There were people all around. But she felt alone.

– – –

A new sense of normalcy

Seven weeks of constant worry. More than 1,660 miles traveled. Nine pounds lost from anxiety. All of it leading to this moment. Which, now that Cristina was living it, did not seem all that scary.

No one judged her. Everyone treated her warmly. There was a nurse who spoke fluent Portuguese who helped Brazilian travelers.

Forms were signed, pills taken and $205 paid. She was surprised by how routine, relatively painless and quick – less than 15 minutes – the procedure was. The nurse told her she had to go 10 days without exercising. Then she could get back to her what he called “normal life.”

Back outside the nonprofit clinic, on the busy streets of Almagro, Cristina thought about what that meant. Normalcy to her was constant communication with her sisters and weekend gatherings at their houses. Visits to friends. Drives through a conservative Christian community where she believed just about everyone would condemn her if they knew what she had done.

She got in an Uber and left for the airport. She looked out the window. She felt changed by this experience, but had no one with whom she could honestly share it.

“I’m relieved,” she said. “But sad.”

Her world was not the one she saw outside the window, where feminist activists had carried green flags and etched Latin America’s first major abortion rights victory.

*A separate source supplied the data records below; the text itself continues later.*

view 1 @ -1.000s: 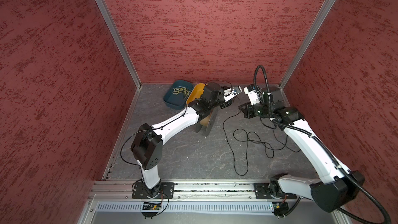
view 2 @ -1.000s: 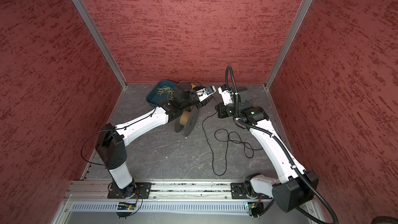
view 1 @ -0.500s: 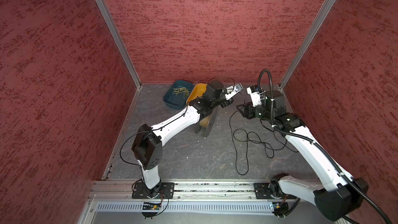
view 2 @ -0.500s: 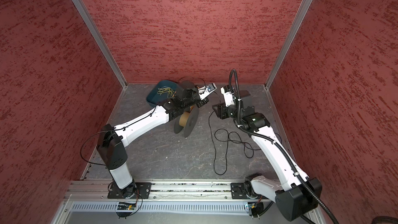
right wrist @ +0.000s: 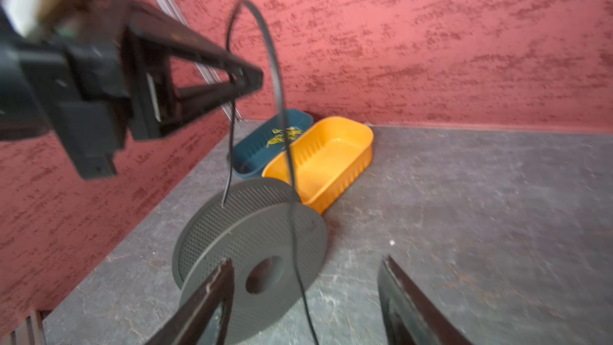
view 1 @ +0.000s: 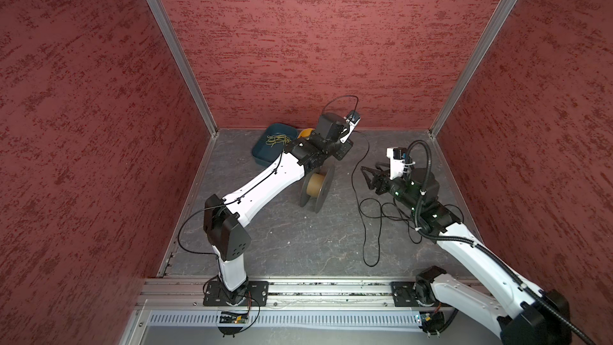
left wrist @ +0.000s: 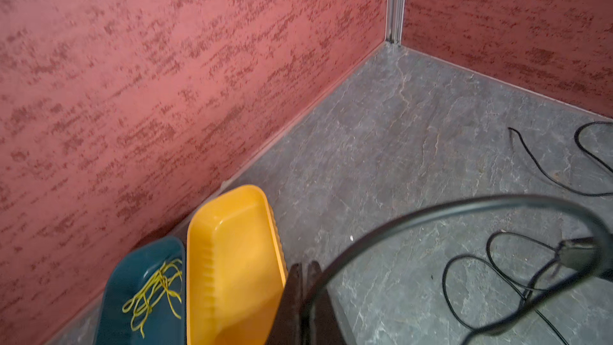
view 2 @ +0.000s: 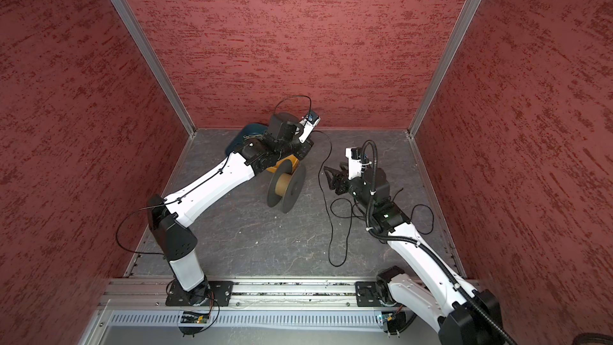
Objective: Wrap the cables
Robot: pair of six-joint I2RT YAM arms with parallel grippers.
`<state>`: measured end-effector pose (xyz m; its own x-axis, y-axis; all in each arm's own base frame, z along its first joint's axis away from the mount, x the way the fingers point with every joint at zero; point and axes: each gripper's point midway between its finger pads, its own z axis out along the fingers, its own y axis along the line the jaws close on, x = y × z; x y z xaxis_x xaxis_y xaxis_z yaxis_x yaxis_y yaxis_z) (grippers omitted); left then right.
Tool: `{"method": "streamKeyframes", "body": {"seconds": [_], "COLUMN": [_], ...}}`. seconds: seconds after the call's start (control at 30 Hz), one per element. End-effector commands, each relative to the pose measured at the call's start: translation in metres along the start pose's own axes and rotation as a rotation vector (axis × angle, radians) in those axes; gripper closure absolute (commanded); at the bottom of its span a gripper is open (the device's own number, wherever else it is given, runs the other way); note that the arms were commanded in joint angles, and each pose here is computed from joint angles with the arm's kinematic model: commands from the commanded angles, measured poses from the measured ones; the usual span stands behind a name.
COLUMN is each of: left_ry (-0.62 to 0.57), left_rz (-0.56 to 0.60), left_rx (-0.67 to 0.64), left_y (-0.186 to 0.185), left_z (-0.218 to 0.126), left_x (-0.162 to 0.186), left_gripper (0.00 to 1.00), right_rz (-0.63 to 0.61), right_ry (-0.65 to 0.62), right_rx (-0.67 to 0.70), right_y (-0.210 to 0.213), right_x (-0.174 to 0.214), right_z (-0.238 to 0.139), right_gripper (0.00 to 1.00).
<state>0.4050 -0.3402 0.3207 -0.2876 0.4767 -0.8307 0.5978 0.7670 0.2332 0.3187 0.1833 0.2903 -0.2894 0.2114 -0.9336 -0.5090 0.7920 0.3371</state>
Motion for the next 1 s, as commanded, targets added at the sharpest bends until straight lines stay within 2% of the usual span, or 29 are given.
{"method": "streamKeyframes", "body": {"seconds": [0.0,0.07,0.27,0.63,0.73,0.83,0.97], "left_ry": [0.100,0.116,0.129,0.152,0.151,0.154,0.159], "left_rz": [-0.072,-0.091,-0.136,-0.185,-0.202,-0.224,-0.251], "left_rx": [-0.021,-0.025,-0.020,-0.003,-0.001,-0.006,-0.007], "left_y": [-0.001,0.000,0.000,0.003,0.005,0.010,0.015], "left_z": [-0.003,-0.006,-0.017,-0.032,-0.035,-0.038,-0.043], "left_x": [0.020,0.023,0.028,0.034,0.036,0.038,0.043], "left_gripper": [1.00,1.00,1.00,1.00,1.00,1.00,1.00], "right_rz": [-0.020,-0.007,0.060,0.038,0.048,0.060,0.062], "right_ry": [-0.186,-0.195,-0.202,-0.163,-0.143,-0.142,-0.159], "right_rx": [-0.071,-0.064,0.031,0.069,0.040,0.031,0.020], "right_y": [0.022,0.023,0.002,-0.011,-0.007,-0.007,-0.006], "right_x": [-0.040,-0.041,-0.036,-0.016,-0.009,-0.005,-0.006], "right_z": [0.002,0.010,0.032,0.052,0.058,0.059,0.052], "right_gripper": [0.32,0.34,0.47,0.46,0.47,0.58,0.81]}}
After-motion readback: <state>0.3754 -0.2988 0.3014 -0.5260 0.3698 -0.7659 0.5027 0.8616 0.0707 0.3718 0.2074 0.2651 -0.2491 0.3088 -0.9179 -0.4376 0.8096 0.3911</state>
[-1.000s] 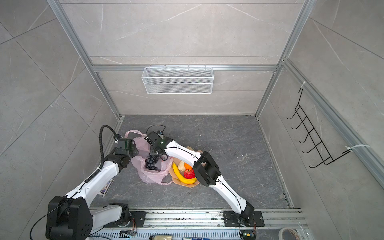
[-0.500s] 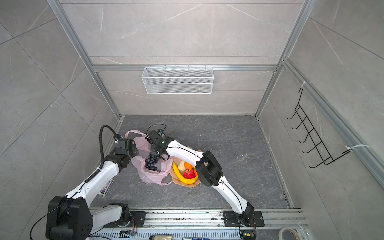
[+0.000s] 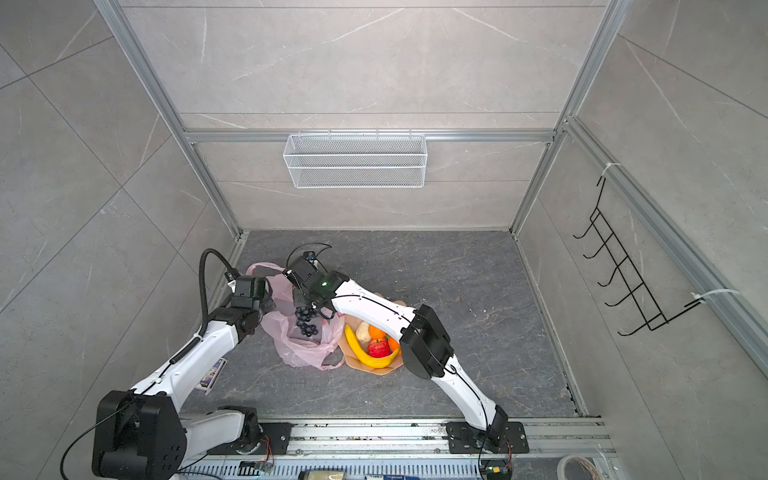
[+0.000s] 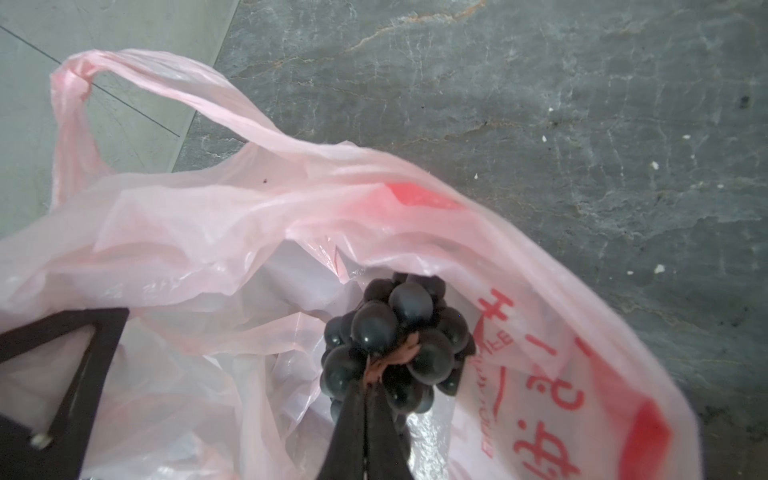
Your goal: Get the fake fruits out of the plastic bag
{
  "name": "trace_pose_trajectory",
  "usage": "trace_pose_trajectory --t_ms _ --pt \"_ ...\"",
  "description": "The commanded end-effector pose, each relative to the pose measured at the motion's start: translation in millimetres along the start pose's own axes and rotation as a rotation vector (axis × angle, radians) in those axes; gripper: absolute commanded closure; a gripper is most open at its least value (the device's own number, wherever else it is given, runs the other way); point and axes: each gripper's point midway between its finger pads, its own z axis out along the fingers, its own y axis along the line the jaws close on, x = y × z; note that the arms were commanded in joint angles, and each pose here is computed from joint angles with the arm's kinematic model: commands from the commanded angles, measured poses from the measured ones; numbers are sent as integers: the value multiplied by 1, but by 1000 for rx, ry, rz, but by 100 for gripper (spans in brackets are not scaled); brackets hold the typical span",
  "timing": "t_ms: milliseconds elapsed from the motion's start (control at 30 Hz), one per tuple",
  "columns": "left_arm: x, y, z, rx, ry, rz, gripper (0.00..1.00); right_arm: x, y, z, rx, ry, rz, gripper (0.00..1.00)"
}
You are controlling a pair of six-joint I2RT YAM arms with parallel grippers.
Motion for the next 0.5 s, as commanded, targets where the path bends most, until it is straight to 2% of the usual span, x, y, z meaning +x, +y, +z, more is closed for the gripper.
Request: trace_pose_trajectory --t_ms 0,233,467 --pt "-21 2 -2 -38 -44 -38 100 -22 11 -33 -41 -65 -38 100" --pt "-39 -2 8 -55 -35 -87 100 -37 21 -61 -102 -111 -69 100" --pt "-58 -18 22 -52 -36 -84 100 -55 26 -92 -130 -163 -100 100"
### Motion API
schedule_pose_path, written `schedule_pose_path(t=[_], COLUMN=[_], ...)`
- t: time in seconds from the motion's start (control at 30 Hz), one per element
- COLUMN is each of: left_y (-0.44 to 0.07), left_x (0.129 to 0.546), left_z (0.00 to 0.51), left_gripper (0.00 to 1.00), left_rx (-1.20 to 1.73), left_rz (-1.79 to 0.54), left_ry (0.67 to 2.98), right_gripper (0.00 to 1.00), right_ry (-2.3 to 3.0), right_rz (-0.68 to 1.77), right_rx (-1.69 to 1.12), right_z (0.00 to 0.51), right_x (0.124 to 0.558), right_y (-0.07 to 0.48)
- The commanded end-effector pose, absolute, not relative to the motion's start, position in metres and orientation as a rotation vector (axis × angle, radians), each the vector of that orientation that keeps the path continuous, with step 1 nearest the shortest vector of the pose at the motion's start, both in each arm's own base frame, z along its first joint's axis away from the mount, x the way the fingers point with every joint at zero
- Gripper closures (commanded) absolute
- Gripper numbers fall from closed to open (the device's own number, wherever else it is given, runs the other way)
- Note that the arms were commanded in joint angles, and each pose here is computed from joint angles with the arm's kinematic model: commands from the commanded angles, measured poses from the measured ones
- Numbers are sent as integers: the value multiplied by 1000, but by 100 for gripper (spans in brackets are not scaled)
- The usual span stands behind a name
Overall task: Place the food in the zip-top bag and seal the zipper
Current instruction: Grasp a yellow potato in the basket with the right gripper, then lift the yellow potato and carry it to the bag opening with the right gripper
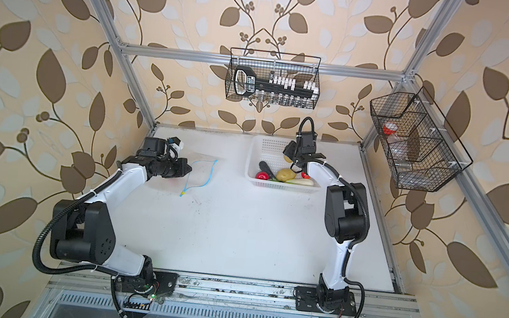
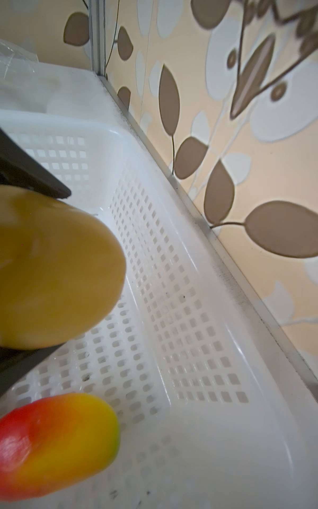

Her world was Brazil, where President Luiz Inácio Lula da Silva was vilified during the last presidential campaign for calling abortion a matter of health care. Where health officials say unsafe abortions kill a woman every two days.

Hours later, she made it back to Brazil. Rain had enshrouded São Paulo. She called her boyfriend. The conversation was brief, logistical. She told him when she’d be home. He asked how she was feeling physically, but not emotionally.

After arriving home the next morning, following another overnight bus trip across the state, she spent most of the day sleeping, exhausted from her journey. She awoke to see messages from her sisters. She answered only a few. Then she canceled plans to see them that weekend.

She was back to her regular life, but so far, it didn’t feel normal.